Daycare Owner Drugged Tots Kept Them Locked in Closet "To Make Her Job Easier"
Dallas County Jail
Rebecca Anderson
MESQUITE, TX — A licensed daycare operator with more than 20 years of experience allegedly used extreme measures to keep nine kids in her care under complete control.
In a lengthy arrest affidavit, the Mesquite Police Department said Rebecca Anderson copped to drugging and restraining some of the tots in car seats “to make them stop crying and to make her job easier.”
Anderson, 60, first fell under suspicion for child abuse after a six-month-old baby’s mom and dad suspected something was wrong and hid a camera on their son’s car seat before dropping him off at Anderson’s home. The court documents revealed in disturbing detail what the baby’s parents saw when they played back the secretly captured video recordings.

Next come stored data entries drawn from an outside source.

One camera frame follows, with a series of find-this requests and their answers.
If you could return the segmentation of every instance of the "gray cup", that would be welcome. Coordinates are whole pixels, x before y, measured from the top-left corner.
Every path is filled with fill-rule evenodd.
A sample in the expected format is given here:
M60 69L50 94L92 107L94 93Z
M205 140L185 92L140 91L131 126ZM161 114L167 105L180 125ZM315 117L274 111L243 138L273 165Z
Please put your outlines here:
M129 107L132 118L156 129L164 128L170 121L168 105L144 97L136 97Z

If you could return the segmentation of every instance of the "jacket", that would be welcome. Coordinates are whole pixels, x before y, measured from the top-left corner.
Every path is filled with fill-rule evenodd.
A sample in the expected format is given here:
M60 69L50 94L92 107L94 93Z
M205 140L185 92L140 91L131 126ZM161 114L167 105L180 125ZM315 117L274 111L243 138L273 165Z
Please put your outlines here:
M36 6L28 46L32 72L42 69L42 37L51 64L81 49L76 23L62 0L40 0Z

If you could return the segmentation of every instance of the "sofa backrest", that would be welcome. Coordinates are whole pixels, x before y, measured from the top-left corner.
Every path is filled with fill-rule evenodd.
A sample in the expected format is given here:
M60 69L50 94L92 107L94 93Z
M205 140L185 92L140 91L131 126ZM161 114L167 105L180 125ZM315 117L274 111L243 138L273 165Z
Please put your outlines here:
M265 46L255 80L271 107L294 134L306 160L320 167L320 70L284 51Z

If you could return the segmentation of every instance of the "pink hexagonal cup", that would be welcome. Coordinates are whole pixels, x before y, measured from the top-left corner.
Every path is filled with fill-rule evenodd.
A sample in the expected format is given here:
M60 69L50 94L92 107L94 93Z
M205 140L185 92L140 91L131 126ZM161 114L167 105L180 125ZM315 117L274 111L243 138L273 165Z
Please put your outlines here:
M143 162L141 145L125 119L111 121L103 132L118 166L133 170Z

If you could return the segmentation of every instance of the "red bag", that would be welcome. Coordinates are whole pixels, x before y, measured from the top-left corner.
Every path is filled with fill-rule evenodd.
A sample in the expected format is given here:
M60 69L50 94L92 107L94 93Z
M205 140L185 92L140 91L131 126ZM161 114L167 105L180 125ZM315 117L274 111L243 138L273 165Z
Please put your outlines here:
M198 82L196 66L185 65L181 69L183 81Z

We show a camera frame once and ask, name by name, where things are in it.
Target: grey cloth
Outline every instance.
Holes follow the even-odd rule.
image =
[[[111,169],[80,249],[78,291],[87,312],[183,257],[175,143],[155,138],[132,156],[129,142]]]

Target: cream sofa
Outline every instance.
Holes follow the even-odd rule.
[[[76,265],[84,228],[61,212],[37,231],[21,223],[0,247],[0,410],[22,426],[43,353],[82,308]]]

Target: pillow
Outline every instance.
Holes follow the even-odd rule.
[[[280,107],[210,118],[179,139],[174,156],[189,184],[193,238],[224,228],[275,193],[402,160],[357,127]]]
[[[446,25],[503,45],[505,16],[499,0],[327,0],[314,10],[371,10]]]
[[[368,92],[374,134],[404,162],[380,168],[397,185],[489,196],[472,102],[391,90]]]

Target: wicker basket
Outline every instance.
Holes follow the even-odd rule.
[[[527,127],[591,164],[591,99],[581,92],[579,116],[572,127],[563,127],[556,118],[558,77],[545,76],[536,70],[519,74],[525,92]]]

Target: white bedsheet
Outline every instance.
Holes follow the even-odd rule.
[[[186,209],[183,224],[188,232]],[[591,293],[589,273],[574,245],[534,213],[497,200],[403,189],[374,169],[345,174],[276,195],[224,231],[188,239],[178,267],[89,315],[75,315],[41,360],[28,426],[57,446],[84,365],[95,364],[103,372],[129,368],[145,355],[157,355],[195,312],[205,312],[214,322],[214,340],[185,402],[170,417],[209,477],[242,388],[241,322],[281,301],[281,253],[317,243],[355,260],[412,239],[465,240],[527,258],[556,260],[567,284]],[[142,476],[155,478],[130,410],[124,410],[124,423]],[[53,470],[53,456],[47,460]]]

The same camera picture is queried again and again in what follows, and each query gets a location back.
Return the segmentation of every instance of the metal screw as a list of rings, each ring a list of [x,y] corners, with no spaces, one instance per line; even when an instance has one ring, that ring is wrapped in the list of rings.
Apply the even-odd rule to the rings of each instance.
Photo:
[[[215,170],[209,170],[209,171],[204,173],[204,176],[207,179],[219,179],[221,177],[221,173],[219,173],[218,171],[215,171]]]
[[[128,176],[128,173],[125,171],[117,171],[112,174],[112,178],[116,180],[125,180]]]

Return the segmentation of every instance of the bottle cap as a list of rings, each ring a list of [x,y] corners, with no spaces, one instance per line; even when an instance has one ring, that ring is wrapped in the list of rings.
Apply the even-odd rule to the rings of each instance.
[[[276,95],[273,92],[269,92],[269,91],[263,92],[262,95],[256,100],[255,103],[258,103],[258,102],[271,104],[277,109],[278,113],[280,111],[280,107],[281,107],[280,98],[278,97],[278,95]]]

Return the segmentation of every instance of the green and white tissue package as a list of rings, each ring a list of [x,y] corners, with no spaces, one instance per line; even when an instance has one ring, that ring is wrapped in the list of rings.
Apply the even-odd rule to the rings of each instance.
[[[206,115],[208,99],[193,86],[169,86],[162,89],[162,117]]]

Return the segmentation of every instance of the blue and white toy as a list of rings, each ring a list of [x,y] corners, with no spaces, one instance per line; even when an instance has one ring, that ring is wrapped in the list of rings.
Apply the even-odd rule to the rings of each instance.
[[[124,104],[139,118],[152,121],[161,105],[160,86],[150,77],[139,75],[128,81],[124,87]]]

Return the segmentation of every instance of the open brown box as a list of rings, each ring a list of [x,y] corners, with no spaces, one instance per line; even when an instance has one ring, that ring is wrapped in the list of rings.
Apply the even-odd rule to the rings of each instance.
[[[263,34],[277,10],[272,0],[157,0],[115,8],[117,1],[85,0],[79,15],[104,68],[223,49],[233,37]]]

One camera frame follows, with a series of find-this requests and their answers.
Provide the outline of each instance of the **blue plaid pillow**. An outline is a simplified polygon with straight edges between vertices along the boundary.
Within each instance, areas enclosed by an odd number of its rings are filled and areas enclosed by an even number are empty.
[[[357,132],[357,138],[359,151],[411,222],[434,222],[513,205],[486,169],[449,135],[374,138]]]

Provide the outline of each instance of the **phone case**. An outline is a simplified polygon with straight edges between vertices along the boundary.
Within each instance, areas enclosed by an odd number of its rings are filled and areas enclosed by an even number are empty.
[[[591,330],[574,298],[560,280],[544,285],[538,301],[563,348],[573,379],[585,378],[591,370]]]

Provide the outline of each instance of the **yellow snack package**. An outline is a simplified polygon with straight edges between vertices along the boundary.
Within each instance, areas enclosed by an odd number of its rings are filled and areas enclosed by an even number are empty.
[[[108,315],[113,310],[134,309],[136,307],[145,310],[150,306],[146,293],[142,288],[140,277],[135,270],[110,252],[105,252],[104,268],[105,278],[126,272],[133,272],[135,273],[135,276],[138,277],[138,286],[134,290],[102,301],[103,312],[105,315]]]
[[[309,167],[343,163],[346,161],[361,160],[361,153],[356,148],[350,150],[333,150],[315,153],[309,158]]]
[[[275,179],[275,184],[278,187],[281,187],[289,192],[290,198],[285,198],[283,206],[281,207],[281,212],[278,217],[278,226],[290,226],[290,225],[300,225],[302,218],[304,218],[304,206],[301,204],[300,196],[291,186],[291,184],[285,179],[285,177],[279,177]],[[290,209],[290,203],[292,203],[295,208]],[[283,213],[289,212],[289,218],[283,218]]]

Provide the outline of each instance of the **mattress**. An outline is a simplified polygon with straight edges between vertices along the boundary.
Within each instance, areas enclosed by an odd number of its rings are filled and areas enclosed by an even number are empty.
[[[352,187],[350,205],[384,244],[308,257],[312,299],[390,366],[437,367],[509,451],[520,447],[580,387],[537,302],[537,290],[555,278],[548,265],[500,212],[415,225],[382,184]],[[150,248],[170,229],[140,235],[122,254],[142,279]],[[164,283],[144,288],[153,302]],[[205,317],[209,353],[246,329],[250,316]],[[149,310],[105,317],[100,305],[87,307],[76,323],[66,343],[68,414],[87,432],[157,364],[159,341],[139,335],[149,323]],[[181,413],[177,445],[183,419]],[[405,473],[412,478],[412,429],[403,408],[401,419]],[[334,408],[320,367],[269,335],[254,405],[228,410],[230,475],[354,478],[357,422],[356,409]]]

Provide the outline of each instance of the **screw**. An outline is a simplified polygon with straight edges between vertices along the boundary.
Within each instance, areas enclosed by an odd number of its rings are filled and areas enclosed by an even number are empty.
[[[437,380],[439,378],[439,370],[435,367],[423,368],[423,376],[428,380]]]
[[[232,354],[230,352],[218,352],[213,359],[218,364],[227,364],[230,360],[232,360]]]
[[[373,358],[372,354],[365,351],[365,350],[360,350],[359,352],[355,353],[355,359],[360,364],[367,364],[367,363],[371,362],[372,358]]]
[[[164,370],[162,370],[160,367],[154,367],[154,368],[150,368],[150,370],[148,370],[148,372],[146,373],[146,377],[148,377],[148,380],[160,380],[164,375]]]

“The defendant [Anderson] yanked [the infant] out of his car seat by his ankle to change his diaper. The defendant was later observed pulling [the child] up from the ground by his bib which was attached to his neck,” read the affidavit, which noted the baby did not exhibit any “visible bruising” or other major injuries.
Anderson “was then observed drawing an unknown substance from a bottle and administering it to [the child] via a plastic syringe.” The infant was not supposed to be on any sort of medication, according to his parents.
Anderson later “admitted that she gave medication [Tylenol]” to the children, police claimed in the court documents.
An incident report revealed the video led to a September 14 police search of Anderson’s house in the Dallas suburb, where detectives found multiple children in jeopardy. The report detailed how one child was located in the master bedroom and three others were located in the room’s closet, which was closed and dark.
“The children were all strapped into plastic car seats,” some with “ligatures around their necks” — shoelace-like ties, which cops claimed Anderson said were used to “limit [the kids’] movement and prevent them from reaching the latching mechanisms and being able to get out of the seat” for as many as seven hours at a time.
“There was definitely some evidence that they may have been medicated and that they were possibly being restrained,” Mesquite Police Sergeant Joseph Thompson said. “The way she was handling business is definitely cause for concern.”
Before the daycare got shut down, there were some signs something was amiss, said Keonna Oliver, whose infant grandson, Triston, was in Anderson’s care for just over a year. “I knew something was strange about her, and I couldn’t figure it out,” said the grandma from Forney, Texas, who now hopes they put Anderson “in a closet by herself in the dark.”
Anderson allegedly has admitted to authorities the decisions she made “could result in death” and were “outside of acceptable parental behavior.”
Police have charged Anderson with nine counts of felony endangerment and she is now being held on a $45,000 bond at the Dallas County Jail.